Planet Pharma is seeking a strong and skilled CMC project manager to drive process development and CMC activities to support early-stage clinical development programs.
The ideal candidate will identify, implement, and organize CMC activities and support Global Operations and R&D groups to successfully execute projects, support clinical operations, and lead planning activities.
Responsibilities:
* Partner with Global Operations team to manage CMC activities.
* Partner with R&D team to support current clinical trial execution efforts.
* Develop and maintain integrated project plans (dashboards and databases) to identify/communicate inter-dependencies as well as critical path activities across multiple programs.
* Work collaboratively with team leads to track milestones and coordination of program deliverables for successful management of projects.
* Partner with other Project Managers to implement best practices across teams e.g., planning, project risk management, team performance, timeline development.
* Track and monitor key milestones and decision points to drive delivery of project objectives.
* Identify and help manage risks, conflicts and barriers to project success.
* Effectively communicate with team members, senior leaders and key stakeholders on the status, objectives, risks, and mitigation plans associated with the various projects, as well as ensure teams are aware of current integrated program timelines.
* Facilitate project team meetings using meeting management best practices to drive cross-functional communication, timely and effective decision making, and successful execution of objectives.
* Directly manage projects with minimal supervision.
Qualifications:
* Bachelor’s degree in life science or health-related with proven experience working in the Biotech/Pharma and proven experience working in Project Management.
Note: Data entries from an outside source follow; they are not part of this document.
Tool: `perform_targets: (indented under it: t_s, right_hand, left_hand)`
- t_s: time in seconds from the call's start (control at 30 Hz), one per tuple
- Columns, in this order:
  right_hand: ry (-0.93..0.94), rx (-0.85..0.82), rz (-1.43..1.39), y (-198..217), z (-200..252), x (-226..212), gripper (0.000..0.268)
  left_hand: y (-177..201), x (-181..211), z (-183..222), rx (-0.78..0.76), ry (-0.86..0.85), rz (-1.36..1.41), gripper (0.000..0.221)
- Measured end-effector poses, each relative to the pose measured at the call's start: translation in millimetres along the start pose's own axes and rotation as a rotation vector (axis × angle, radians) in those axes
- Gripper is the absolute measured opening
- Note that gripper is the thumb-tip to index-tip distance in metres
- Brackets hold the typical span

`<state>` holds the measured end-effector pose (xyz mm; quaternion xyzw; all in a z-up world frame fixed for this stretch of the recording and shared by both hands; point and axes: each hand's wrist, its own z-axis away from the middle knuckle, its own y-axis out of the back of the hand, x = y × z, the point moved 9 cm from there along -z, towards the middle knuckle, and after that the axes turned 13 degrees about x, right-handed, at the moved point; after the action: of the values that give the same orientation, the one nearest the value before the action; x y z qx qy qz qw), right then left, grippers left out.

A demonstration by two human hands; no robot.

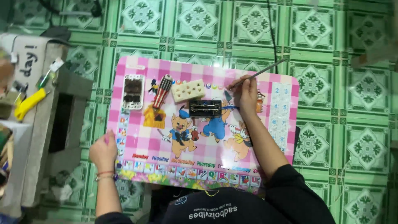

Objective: The person uses a screwdriver to tighten screws on a white electrical outlet, securing internal components. They repeatedly flip the outlet to access different sides and continue tightening screws throughout the clip.

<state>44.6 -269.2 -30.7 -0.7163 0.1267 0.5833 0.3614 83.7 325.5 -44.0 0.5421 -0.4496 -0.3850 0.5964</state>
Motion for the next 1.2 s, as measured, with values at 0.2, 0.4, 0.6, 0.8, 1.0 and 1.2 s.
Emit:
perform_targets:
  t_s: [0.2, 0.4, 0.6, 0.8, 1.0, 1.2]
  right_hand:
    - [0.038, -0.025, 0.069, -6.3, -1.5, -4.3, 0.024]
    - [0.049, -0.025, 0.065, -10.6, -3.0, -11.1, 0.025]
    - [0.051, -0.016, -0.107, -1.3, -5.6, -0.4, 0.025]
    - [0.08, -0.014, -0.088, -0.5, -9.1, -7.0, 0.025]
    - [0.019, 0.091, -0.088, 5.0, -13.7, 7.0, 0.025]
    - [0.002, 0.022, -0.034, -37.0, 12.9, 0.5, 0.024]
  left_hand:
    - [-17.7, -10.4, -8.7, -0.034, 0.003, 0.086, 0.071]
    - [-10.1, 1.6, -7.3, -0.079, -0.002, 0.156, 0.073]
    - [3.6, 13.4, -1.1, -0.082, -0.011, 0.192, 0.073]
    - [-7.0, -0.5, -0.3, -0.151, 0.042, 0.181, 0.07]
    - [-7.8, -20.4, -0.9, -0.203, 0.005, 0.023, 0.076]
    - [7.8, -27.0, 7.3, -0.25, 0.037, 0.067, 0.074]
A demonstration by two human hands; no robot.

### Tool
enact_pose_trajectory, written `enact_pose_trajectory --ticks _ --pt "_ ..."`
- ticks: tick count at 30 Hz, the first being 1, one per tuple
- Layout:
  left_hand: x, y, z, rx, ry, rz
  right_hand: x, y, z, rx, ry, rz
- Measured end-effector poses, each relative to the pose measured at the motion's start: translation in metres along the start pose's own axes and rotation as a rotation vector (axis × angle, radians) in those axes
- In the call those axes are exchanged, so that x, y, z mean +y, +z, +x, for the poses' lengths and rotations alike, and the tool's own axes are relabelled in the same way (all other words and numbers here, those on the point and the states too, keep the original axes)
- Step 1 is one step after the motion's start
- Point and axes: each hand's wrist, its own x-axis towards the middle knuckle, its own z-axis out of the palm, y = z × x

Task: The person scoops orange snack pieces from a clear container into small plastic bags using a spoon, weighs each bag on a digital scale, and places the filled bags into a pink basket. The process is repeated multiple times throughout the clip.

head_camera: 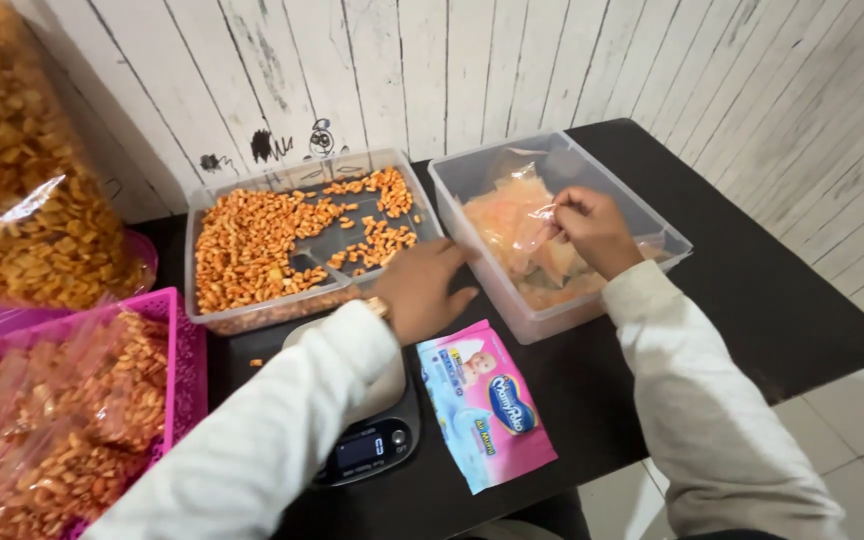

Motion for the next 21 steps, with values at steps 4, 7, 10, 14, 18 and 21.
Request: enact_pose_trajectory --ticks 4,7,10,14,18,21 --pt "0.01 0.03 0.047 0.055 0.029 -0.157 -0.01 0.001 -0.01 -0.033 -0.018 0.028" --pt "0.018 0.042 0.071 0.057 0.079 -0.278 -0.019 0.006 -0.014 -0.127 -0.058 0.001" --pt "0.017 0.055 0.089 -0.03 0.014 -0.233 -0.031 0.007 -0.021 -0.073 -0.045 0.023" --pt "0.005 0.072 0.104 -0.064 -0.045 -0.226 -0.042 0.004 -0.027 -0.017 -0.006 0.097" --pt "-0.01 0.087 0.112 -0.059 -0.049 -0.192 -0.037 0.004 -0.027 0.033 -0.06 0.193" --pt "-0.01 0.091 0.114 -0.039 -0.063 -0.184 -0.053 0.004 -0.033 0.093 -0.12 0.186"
* PMP certification desired but not required.
Skills and Abilities:
* Prior experience in development of biologics is preferred and experience with Oncology/Hematologics experience is a plus.
* Broad knowledge of the clinical development and biopharmaceutical manufacturing process.
* Strong analytical, problem-solving, and critical thinking skills.
* Must be able to interact and communicate effectively at all levels of the organization.
* Must be competent in utilizing information technology systems and project management tools including systems (Microsoft Visio, Excel, PowerPoint and others).
* Excellent organizational and time management skills.
* The ability to independently lead several projects simultaneously, an adaptive working style and a creative and thoughtful approach to problem solving.
* Thrives in a fast-paced and evolving environment.